For example, usually early in the morning, right after the park opens and the mad rush of early morning goers flood into the park, several presenters venture out with "bug boxes." The invertebrates tend to vary, but could include several species of tarantulas and spiders, millipedes, an African bull frog, and even cockroaches and scorpions. They may all sound like creepy-crawlies, but all of them play a critical roll in the environment, and are actually quite useful. You may be surprised what you learn if you stick around to speak with one of the presenters.
If you head further up either trail, you'll come across some quite amazing creatures. One of the most unusual, is the babirousa, which means "pig deer."
As one of the smallest deer in the world, the Reeves Muntjac are a slightly more cuddly animal. Many are somewhat shocked to learn that Muntjac are actually fully grown. Male Muntjac also have elongated teeth, or tusks that are used for defense, as well as small antlers that they shed every season.
For those reptile lovers out there, we also have a Rhinoceros Iguana, which gets its name from the male's rhinoceros horn-looking structures on its nose.
I was surprised to learn that we also have a Swamp Wallaby! They're related to a kangaroo and are similarly raised, fed, and nurtured in their mother's pouch.
One of my favorite animals in the Oasis is the Giant Anteater. We have two of them currently, a male and a female. The male is about 130 lbs. and the female weighs about 120 lbs. The average anteater can eat about 30,000 ants or termites in one day, which is quite amazing! At Animal Kingdom, they're fed a diet of insects and fruit, which they gobble up by using their long tongue. Their tongue can be about 2 feet long, and they have no teeth, but instead use their saliva to wet their tongues, slurping up the insects.
The Giant Anteater is native to the area from southern Belize to northern Argentina, and their populations have become threatened, mainly due to humans impact on habitat disturbance and hunting.
On to the birds...
The Oasis is home to several species of our feathered friends. When you first walk straight into the park, you come to a bamboo fence surrounding an enclosure for African and Roseate Spoonbills.
The African Spoonbills are actually nesting at the moment. They use their bills to swoop side to side and scoop fish and other would-be lunch items out of the water. As their name suggests, they're native to several areas in Africa, however, the Roseate Spoonbill can be found as a Florida native.
They get their pink color from the shrimp they eat, and use a similar sweeping motion to capture their prey.
We also have a few different species of macaws. First up is the Military Macaw. Making its home in northwestern South America, the Military Macaw may have gotten its name from the military personnel that first imported them to Europe.

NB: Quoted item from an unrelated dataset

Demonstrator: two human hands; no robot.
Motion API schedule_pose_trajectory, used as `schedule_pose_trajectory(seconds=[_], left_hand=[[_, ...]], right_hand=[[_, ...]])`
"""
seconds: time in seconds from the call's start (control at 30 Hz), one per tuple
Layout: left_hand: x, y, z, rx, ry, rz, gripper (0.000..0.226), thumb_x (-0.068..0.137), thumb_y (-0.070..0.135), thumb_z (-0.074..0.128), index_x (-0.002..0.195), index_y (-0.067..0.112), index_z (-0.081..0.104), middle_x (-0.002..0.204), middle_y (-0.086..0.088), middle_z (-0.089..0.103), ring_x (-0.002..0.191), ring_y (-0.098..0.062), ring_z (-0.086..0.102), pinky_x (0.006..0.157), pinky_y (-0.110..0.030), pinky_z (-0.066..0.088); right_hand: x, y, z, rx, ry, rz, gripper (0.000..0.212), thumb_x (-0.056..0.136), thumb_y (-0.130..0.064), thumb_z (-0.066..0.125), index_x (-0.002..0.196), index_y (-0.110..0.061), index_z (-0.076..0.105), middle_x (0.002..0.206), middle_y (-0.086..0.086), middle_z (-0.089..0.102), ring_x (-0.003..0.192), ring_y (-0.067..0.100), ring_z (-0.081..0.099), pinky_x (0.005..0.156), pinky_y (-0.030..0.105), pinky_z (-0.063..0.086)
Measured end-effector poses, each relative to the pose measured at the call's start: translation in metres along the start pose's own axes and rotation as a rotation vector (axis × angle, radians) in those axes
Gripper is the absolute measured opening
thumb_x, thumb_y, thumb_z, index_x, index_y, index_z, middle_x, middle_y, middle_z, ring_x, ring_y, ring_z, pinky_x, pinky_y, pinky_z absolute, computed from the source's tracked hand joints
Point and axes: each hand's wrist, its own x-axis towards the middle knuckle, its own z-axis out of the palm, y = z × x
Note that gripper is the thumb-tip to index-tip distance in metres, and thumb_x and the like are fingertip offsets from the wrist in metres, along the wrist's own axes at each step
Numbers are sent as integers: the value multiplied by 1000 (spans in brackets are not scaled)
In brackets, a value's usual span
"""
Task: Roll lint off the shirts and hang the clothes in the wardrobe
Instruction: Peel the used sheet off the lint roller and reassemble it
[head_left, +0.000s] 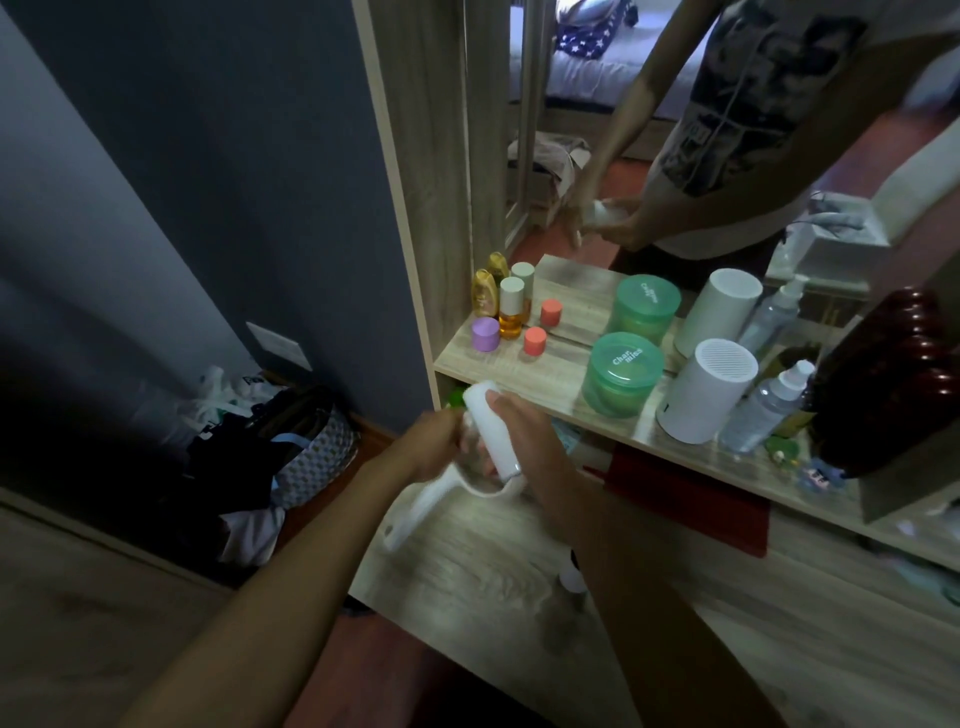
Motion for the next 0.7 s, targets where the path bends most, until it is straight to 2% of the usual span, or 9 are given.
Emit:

We also have Scarlet Macaws. They live in Central and South America.
The threats to the Scarlet Macaw include habitat destruction and their capture for wild pet use. Besides researching your pets, its also important to know where your animal comes from. Many wild populations are greatly impacted by the pet trade, but if you purchase from a reputable breeder, you can purchase a pet without hurting them in the wild. As I mentioned earlier, these animals also need lots of enrichment to keep their clever minds entertained. Today, one of our Macaws clearly demonstrated this by munching on one of his enrichment rings.
Their powerful beaks are well adapted for prying open nuts and climbing, making them perfect for chewing up pretty much anything they want to. He was also somewhat confused for a while by the wild Floridian squirrel that decided to take up residence on his little perch.
Finally, we have a Black-Necked Swan, as well as several species of ducks.
According to the sign, "These swans carry their chicks on their backs as they swim in the freshwater marshes of South America. Although they are very good swimmers, their short legs and long body make walking difficult."
All in all, you can really spend a lot of time in the Oasis and learning about all the amazing creatures that live there. I had a great time that morning, just checking things out. If you don't see an animal at first, give it a little time. Maybe they've just wandered behind a bush or are relaxing in a corner somewhere. You never know what you'll find!